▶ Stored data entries
↓

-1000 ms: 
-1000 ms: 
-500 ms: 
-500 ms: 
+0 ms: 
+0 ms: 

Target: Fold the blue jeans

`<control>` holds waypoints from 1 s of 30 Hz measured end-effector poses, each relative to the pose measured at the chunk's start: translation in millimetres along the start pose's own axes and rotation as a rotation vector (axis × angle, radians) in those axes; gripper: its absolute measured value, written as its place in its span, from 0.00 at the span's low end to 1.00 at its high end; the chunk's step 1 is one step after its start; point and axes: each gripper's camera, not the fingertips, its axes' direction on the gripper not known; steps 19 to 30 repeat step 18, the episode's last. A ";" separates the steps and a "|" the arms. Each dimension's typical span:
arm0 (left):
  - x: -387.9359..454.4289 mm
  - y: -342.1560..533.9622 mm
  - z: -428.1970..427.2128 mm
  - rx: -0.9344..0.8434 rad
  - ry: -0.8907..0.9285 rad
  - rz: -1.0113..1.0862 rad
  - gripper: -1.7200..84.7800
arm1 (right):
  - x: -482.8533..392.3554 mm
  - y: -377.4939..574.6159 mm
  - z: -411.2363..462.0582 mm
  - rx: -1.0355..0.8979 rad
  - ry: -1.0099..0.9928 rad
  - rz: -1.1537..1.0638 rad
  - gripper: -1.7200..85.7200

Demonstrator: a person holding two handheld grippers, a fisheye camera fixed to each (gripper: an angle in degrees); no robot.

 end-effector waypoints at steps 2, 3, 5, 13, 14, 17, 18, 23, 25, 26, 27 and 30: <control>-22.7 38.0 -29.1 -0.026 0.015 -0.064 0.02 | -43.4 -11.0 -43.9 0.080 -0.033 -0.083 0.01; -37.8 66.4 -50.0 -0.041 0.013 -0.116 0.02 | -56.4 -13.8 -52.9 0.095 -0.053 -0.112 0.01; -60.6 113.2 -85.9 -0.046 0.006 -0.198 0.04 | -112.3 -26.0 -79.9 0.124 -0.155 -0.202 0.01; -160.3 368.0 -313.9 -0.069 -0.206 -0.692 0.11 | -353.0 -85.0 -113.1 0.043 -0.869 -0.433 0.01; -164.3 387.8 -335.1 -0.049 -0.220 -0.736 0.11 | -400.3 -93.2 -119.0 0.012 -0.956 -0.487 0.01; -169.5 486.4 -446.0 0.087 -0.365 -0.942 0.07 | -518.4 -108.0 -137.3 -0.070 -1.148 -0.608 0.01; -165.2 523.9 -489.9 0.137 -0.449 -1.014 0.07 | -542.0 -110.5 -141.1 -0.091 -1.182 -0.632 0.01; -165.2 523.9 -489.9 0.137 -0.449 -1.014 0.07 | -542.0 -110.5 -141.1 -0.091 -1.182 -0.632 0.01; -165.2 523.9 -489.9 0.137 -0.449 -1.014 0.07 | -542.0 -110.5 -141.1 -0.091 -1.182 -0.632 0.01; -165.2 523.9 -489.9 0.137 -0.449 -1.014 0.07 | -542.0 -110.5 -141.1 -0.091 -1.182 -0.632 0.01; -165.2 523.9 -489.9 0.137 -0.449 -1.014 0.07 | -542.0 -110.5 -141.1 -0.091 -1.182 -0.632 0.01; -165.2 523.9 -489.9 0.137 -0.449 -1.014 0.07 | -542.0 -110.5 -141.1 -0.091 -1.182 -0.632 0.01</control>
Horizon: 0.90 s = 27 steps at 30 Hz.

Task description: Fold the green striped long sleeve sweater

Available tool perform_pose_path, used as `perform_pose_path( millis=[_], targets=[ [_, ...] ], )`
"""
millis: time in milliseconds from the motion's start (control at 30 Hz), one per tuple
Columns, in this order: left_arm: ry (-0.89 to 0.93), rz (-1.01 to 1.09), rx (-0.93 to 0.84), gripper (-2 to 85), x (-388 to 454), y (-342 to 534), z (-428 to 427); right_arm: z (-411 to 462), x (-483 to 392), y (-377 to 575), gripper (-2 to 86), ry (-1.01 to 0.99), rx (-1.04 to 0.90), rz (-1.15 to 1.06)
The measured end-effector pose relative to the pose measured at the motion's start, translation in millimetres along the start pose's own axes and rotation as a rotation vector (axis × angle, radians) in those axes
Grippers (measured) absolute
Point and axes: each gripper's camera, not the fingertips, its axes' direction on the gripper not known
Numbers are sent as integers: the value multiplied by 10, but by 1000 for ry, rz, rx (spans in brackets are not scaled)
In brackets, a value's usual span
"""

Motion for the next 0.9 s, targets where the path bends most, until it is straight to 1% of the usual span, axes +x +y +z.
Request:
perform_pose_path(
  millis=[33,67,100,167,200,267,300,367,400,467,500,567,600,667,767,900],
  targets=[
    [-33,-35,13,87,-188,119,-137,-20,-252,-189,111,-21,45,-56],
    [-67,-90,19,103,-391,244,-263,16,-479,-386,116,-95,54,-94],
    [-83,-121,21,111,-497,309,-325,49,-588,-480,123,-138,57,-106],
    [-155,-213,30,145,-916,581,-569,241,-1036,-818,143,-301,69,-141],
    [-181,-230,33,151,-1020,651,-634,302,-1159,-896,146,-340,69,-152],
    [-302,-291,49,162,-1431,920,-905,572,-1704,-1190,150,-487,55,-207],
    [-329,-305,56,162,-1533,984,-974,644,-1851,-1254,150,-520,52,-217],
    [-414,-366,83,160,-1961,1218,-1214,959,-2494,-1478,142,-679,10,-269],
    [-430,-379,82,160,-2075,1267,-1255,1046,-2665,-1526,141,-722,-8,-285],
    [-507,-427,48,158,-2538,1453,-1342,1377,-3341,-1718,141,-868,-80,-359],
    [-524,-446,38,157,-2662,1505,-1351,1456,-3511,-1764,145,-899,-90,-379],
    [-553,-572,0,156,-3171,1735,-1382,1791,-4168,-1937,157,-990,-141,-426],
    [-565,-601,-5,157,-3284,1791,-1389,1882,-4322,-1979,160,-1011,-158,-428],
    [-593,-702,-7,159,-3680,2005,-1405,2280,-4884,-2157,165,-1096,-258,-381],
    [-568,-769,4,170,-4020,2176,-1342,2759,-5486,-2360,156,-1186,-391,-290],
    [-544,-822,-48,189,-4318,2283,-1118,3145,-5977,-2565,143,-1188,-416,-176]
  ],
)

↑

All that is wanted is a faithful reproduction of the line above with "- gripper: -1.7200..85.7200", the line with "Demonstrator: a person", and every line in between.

▶ Task result
  - gripper: -1.7200..85.7200

Demonstrator: a person holding two handheld grippers, a fisheye camera fixed to each (gripper: an angle in degrees); no robot.

With this, there is nothing more to the exercise.